The Great Downregulation is finally happening. These past two months have been the most secure and quiet that my spotty memory can recall. Plus I went to a psychedelic clinic this week, so I wanted to take an inventory of how I’ve been faring.
Still don’t seem to have that much energy. I cleared most of my social calendar in August so that I could get some rest. After months of practising sleep restriction in the evenings, I’m now allowing myself to either nap or just close my eyes after work. Been changing my substance use to enhance sleep.
Bought nicotine vape juice with half the concentration. Brewed mostly decaf lattés in the last month. Spread out my ADHD meds throughout the day. Stopped using my sleep mask in the mornings, so now my circadian rhythm is back in line with the sun, waking me up at 7 consistently. Sleep debt still bouncing between 15 hours and 8, so need to keep working on that. I’m starting to use Benadryl as a temporary sleep aid.
I stopped going to trauma therapists some years ago in favour of working on more present day issues, so it’s nice to be back in the general vicinity. I still talked and wrote about it a lot throughout that time in an indirect way as I explored other topics like Attachment Theory and ADHD, so it may not seem like I’ve been that removed.
Finished reading “What Happened To You?” a couple weeks back.
One of the most important lessons I learned was the concept of therapeutic moments, directly engaging with the pain in short spurts. The key point that spoke to me was that therapeutic moments should be rather short in duration, on the order of a few seconds. It’s the individual brick used to rebuild boundaries, and it takes a ton of therapeutic moments to heal from the emotional wound. Healing day by day, slow and steady. Damn. The alternative is retraumatizing by diving in too deep, so yeah.
Dr. Perry illustrated the concept of therapeutic moments with the story of a thirteen-year-old boy who had a severely painful childhood.

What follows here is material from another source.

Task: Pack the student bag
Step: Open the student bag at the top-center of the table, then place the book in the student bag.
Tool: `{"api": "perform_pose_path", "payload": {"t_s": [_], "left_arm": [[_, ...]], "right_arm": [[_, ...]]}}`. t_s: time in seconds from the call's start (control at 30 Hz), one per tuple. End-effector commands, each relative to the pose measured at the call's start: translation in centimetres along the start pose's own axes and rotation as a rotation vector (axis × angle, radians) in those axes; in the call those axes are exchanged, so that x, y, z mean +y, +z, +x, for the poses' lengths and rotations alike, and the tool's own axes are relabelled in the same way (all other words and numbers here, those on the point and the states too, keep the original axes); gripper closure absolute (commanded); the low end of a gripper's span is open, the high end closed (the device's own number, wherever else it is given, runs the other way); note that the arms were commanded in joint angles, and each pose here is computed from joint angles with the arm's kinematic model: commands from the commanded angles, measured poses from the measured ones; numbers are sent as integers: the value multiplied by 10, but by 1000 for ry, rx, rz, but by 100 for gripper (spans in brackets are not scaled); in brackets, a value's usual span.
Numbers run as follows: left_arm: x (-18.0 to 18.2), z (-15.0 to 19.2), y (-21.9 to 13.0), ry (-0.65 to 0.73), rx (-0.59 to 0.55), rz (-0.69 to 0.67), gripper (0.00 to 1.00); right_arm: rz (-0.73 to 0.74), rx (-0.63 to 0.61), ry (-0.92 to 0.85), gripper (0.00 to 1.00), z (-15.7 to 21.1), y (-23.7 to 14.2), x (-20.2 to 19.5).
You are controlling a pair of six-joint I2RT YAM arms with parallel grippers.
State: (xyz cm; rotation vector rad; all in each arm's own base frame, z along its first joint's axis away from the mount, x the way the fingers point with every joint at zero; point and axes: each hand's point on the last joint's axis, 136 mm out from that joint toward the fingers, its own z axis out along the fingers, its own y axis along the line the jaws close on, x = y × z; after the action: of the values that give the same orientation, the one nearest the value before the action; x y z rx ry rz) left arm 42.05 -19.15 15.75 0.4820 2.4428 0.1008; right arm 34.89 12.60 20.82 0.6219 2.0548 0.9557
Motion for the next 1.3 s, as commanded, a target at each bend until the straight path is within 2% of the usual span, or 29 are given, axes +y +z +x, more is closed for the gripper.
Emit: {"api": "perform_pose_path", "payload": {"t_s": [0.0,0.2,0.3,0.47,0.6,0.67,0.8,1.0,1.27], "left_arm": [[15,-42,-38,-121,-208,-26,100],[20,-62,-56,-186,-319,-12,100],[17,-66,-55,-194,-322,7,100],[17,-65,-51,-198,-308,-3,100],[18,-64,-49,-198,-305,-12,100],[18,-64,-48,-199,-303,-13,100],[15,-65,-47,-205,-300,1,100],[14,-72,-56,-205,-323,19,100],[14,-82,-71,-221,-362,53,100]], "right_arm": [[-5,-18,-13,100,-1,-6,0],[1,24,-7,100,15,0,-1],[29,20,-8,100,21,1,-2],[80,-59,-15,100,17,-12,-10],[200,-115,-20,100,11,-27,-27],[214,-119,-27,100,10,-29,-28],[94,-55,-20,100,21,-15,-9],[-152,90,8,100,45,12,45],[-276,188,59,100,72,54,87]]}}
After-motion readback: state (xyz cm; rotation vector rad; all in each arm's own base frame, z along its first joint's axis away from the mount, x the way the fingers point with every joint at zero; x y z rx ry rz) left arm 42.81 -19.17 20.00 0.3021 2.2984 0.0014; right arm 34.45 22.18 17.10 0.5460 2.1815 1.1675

Mom was depressed, father abandoned them, foster father was so abusive he trafficked him and gave Jesse a head injury that landed him in the hospital with a coma.
When all of the conventional means of treatment failed to produce results, someone on Jesse’s treatment team suggested placing him in a retirement community, where he would eventually work as a transportation aide. He helped the senior residents around the facility, and they could use the camaraderie. After years of providing support, he eventually earned a promotion, which included room and board. He even enrolled in a vocational school after he graduated from high school. With the many interactions throughout the day from solving technological problems, taking people for walks, listening to their stories, etc., he was able to form dozens of supportive relationships with a diversity of community members. Over the years, he experience thousands of therapeutic moments, and his functioning returned to average for his age in a shorter time than anyone expected. Quite the turnaround for such a bleak start.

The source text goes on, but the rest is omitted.